QIMR Berghofer researchers have discovered some of the ways COVID-19 damages the heart, and identified a class of drugs that could potentially protect or reverse this cardiac injury.

In severe cases of COVID-19, the immune system overreacts to the infection, releasing inflammatory molecules called cytokines into the bloodstream. This so-called ’cytokine storm’ can damage multiple organs, including the heart.

Canadian company Resverlogix has used the QIMR Berghofer research findings as the basis for expanding its clinical trial of the drug, apabetalone, in COVID-19 patients.

Apabetalone belongs to a new class of drugs that has been in clinical trials for cardiovascular disease for more than five years. It has received breakthrough therapy designation from the US regulator, the Food and Drug Administration. Resverlogix initially planned to study apabetalone to improve clinical status in SARS-CoV-2 infected patients, but will now also examine if it can treat heart damage.

The head of QIMR Berghofer’s Cardiac Bioengineering Research Group, Associate Professor James Hudson, said his team used thousands of lab-grown, miniature human heart organoids to understand how COVID-19 causes cardiac damage.

“We wanted to find out exactly how the cytokine storm causes cardiac damage by identifying the proteins responsible, and then try to repurpose existing drugs targeting those proteins,” Associate Professor Hudson said.

“We thought understanding the biological basis of the heart damage was critical for identifying drugs with a much higher chance of success.

“We exposed the bioengineered, stem-cell-derived heart tissue to COVID-19 patient blood and found it caused dysfunction even when the virus didn’t infect the tissue.

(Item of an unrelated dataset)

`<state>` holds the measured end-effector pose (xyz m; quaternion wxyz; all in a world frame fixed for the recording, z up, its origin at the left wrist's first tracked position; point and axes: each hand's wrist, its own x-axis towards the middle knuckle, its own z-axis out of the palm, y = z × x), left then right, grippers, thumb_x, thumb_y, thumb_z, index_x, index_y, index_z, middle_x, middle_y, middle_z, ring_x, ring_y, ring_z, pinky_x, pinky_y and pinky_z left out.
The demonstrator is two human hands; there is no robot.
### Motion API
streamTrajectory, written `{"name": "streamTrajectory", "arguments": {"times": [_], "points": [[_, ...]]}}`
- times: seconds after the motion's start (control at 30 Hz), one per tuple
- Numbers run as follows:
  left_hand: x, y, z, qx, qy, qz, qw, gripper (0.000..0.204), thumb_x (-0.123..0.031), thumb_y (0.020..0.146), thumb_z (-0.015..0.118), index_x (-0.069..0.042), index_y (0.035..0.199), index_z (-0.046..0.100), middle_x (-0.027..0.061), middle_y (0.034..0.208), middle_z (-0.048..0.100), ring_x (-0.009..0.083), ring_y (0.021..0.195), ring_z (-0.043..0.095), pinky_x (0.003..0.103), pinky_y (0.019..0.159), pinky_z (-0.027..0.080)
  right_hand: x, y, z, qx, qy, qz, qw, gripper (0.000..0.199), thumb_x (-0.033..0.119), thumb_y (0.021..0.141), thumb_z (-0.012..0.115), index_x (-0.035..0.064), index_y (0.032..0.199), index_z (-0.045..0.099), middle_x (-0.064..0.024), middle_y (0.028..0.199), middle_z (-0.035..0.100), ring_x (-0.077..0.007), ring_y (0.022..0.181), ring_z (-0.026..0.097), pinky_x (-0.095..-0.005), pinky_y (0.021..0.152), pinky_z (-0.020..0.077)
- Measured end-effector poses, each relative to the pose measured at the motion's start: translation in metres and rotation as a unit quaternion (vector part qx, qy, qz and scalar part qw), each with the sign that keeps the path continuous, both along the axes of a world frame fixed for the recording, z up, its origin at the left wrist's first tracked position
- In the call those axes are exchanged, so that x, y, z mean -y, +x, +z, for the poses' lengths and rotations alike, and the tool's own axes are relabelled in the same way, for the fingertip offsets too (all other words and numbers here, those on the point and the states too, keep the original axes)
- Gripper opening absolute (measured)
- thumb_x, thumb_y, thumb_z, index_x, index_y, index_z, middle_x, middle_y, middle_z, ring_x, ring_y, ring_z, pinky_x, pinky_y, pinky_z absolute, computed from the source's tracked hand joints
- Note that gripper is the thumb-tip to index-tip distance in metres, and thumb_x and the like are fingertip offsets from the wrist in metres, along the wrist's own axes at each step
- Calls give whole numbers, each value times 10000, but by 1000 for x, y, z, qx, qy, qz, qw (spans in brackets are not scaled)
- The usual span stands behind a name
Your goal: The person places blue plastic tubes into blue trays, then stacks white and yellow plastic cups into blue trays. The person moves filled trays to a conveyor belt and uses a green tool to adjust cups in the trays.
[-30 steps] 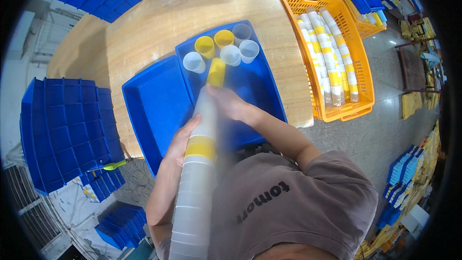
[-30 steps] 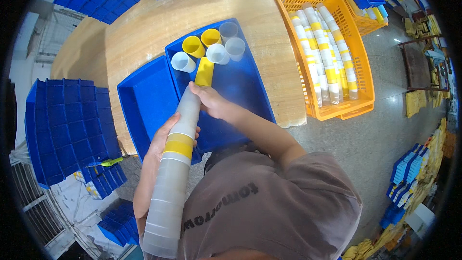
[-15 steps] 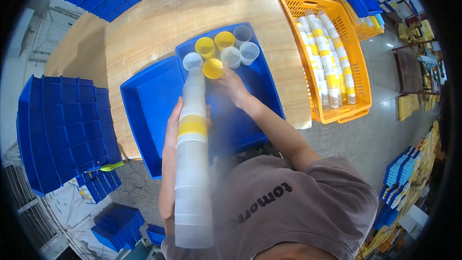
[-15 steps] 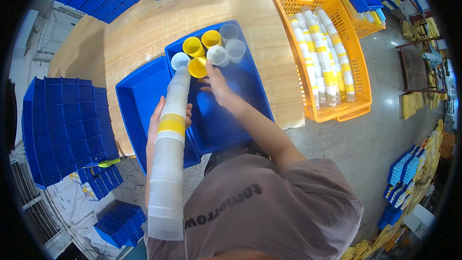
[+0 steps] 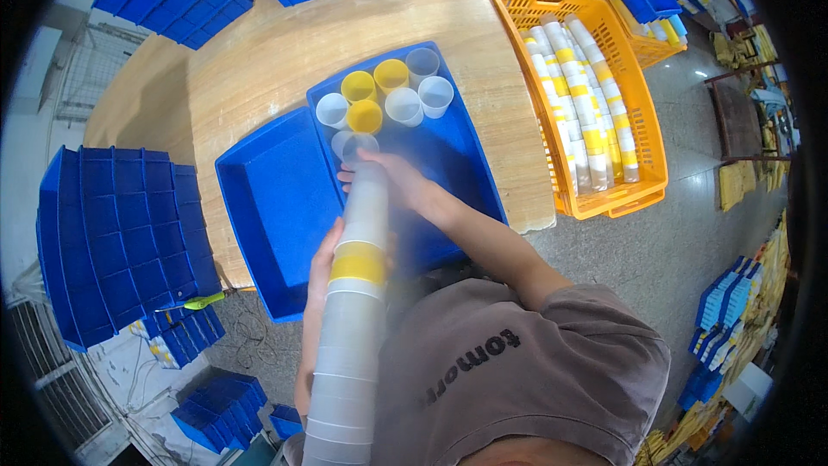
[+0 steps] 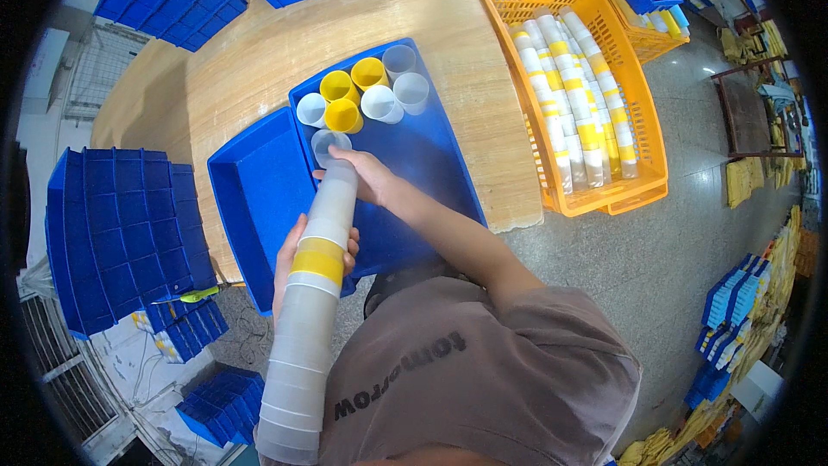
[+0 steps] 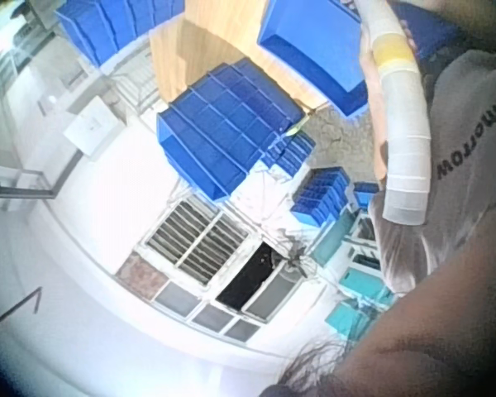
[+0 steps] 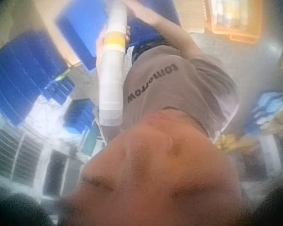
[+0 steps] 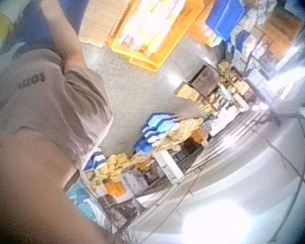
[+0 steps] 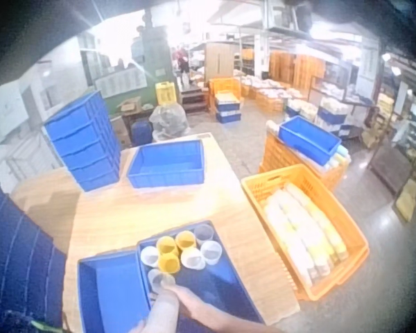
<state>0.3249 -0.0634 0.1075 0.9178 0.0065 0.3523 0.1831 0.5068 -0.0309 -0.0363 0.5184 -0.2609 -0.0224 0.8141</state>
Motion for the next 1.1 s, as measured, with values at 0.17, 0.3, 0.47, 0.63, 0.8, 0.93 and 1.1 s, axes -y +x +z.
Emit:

“These experiments revealed which inflammatory factors are potentially causing the cardiac problems. These factors activate bromodomain protein 4 in the heart, which we found was the key driver of cytokine storm damage.

“We then used our mini heart organoids to screen several existing drugs that inhibit this protein and found they can prevent and reverse the damage.

“One of these was apabetalone, which was also effective at blocking the inflammatory response. Because it is already in phase III clinical trials for treating cardiovascular disease, it could be available sooner to treat COVID-19 patients.”

Associate Professor Hudson said the laboratory tests showed apabetalone also decreased the expression of the receptor protein ACE2, which is found on the cell surface and is used by the SARS-CoV-2 virus to infect cells.

“Inhibiting the expression of the ACE2 receptor with apabetalone also led to a lower viral infection, which in turn decreased heart damage in our lab experiments,” he said.

“It’s great to be working with Resverlogix to progress this research to a clinical trial to test if apabetalone can be safely used to prevent the terrible organ damage seen in COVID-19 patients around the world.”